Entonces tuve una visión. Vi a Aquiles tocando la lira y cantando versos en su barracón, mientras fuera sus mirmidones jugaban a los dados. Aquiles abandonaría el combate. Los oráculos habían dicho que los aqueos no ganarían la guerra sin Aquiles. «Vete -pensé-, hija de Eride, y siembra la discordia entre los griegos».
Aquella noche me sentí tan feliz que llamé a un soldado de la guardia real para que me acompañara en el lecho. Se llamaba Halio, un robusto tracio cuyo rostro y complexión física eran tan parecidos a los de Agamenón que, desde que lo vi, le invité a unirse a mí. Le obligué a que se dejara la barba, aunque no era costumbre entre nuestros hombres, y yo misma a veces le aclaraba el color con alguna tintura, se la peinaba o se la trenzaba. Solía hacerlo desnuda, sentada sobre sus rodillas mientras él me acariciaba los pechos o las piernas.
Fue una hermosa noche. Pero aún había de pasar mucho tiempo para que la guerra terminara. Acontecimientos de gran importancia todavía no se me habían revelado. Los sabría poco a poco, visión tras visión, cuando a Apolo se le antojara poseerme.

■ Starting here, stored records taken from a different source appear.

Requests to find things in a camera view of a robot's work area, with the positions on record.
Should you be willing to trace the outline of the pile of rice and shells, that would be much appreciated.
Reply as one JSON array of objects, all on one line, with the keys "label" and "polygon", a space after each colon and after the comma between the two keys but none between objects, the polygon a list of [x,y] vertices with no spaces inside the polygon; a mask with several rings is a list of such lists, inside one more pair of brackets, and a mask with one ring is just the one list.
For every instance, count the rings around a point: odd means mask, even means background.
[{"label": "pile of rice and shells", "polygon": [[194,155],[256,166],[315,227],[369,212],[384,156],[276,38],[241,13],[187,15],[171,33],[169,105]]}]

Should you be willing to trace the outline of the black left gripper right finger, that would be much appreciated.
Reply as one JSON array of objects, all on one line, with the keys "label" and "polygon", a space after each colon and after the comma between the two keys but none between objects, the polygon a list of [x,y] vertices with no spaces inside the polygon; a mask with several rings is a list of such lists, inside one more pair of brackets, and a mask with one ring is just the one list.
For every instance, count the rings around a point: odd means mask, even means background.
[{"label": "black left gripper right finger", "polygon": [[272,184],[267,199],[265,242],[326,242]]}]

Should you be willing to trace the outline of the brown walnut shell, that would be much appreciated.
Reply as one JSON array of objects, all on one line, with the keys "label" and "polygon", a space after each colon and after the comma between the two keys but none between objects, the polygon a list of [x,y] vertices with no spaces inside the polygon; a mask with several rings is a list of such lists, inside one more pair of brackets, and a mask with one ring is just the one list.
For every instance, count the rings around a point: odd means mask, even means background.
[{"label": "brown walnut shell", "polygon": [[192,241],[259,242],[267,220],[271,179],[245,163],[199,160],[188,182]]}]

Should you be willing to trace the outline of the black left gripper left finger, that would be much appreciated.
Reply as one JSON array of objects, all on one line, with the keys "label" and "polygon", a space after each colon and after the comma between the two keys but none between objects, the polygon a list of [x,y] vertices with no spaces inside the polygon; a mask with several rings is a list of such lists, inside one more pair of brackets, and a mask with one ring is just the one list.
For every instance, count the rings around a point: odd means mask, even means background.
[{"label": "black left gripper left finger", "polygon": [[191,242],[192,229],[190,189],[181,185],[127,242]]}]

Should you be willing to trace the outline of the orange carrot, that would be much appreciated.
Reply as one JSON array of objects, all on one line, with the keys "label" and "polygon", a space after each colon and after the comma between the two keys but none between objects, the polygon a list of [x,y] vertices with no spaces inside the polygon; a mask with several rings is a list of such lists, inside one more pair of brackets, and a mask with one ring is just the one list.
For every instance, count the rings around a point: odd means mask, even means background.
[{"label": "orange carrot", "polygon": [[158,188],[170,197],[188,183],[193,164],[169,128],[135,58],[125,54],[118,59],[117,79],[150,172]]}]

Antes de dormirme cansada y satisfecha, cuando amanecía y Eos rozaba el aire con sus rosados dedos, cuando todo el palacio era una algarabía de trinar de pájaros, reflexioné sobre mis dos últimas visiones. Habían sido gozosas, sin trances, accesos de locura, fiebre o dolor. No había presagiado desgracias y no había sentido la imperiosa necesidad de darlas a conocer como en otras ocasiones. Deseé averiguar la naturaleza de ese cambio, la curiosa y repentina benignidad del dios que me había maldecido. Salté del lecho, desperté al pobre Halio, que dormía plácidamente, y le obligué a queme acompañara al templo de Apolo Timbreo. Me miró como si estuviera loca, pero obedeció, era un buen amante, un hombre fiel.
Una vez en el templo, encendí los pebeteros que contenían las hierbas hipnóticas, mastiqué laurel durante largo rato y después sacrifiqué un cordero blanco que Halio había sacado de su redil. Levanté los brazos y cerré los puños mientras caía la sangre sobre el altar. Invoqué a Apolo, y él me respondió. Como yo, se hallaba entristecido y encolerizado por la muerte de Troilo. Su dolor era mi dolor, sentía misericordia por mí; la grandeza de los dioses es imprevisible. Aún me dijo más: yo habría de vengar a mi hermano. ¡Cuan grande fue mi dicha!, pues no deseaba otra cosa. No le veía, pero podía escuchar sus palabras con claridad:
- Cuando todo lo hayas perdido, aún te quedará la venganza. Ella te salvará. Sabrás lo dulce que es, conocerás su poder. Derramarás la sangre de quien derramó la sangre, matarás a quien mató, destruirás a quien destruyó. La venganza es la vida.
Después de oír estas palabras me quedé dormida bajo el altar. Horas más tarde me encontró Laocoonte. Estaba cubierta de sangre de la cabeza a los pies, había sangre en mis manos, en mis cabellos, mi túnica estaba empapada, todavía mi mano estaba aferrada al hacha del sacrificio.
- Parece que hayas matado a un hombre, en lugar de a un cordero -dijo mi buen amigo.